Crit Care. 2014 Oct 7;18(5):555
Authors: Dell'Anna A, Lamanna I, Vincent JL, Taccone F
Although experimental studies have suggested that a high arterial oxygen pressure (PaO2) might aggravate post-anoxic brain injury, clinical studies in patients resuscitated from cardiac arrest (CA) have given conflicting results. Some studies found that a PaO2 of more than 300 mm Hg (hyperoxemia) was an independent predictor of poor outcome, but others reported no association between blood oxygenation and neurological recovery in this setting. In this article, we review the potential mechanisms of oxygen toxicity after CA, animal data available in this field, and key human studies dealing with the impact of oxygen management in CA patients, highlighting some potential confounders and limitations and indicating future areas of research in this field.
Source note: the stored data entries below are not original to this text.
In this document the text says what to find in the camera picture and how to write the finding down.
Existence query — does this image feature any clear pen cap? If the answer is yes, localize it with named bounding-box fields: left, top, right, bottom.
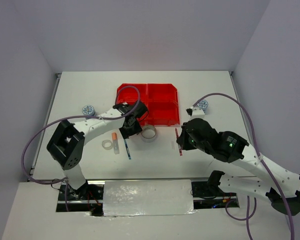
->
left=171, top=141, right=176, bottom=150

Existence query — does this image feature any small clear tape roll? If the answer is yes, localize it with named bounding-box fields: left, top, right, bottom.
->
left=101, top=139, right=113, bottom=151

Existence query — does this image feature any blue pen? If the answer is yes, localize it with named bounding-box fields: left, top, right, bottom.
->
left=123, top=139, right=132, bottom=160

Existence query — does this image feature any red pen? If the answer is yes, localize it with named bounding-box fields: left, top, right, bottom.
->
left=174, top=127, right=183, bottom=156

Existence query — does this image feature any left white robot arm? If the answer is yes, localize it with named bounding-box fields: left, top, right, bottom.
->
left=46, top=101, right=149, bottom=200

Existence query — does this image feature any large grey tape roll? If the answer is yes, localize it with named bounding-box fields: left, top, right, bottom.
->
left=140, top=125, right=157, bottom=143

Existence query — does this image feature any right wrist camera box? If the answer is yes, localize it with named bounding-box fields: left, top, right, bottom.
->
left=186, top=106, right=205, bottom=120

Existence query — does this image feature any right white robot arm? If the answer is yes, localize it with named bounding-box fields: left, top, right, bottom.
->
left=176, top=118, right=300, bottom=216

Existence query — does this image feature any red four-compartment bin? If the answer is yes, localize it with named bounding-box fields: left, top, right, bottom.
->
left=115, top=83, right=180, bottom=127

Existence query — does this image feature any orange cap highlighter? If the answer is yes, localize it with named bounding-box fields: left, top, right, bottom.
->
left=111, top=132, right=120, bottom=155

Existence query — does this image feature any silver foil cover plate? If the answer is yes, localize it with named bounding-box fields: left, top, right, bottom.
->
left=102, top=179, right=196, bottom=217

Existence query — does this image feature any blue patterned tape roll left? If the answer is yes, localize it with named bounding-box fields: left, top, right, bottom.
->
left=82, top=104, right=96, bottom=117

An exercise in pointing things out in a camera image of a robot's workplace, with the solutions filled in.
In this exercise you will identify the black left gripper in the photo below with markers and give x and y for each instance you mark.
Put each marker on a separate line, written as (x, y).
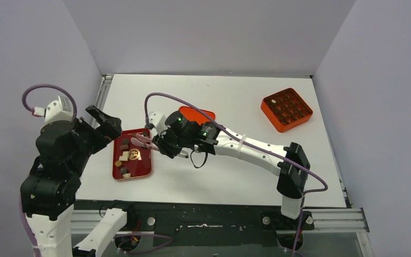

From the currently available literature, high oxygen concentrations during cardiopulmonary resuscitation seem preferable, whereas hyperoxemia should be avoided in the post-CA care. A specific threshold for oxygen toxicity has not yet been identified. The mechanisms of oxygen toxicity after CA, such as seizure development, reactive oxygen species production, and the development of organ dysfunction, need to be further evaluated in prospective studies.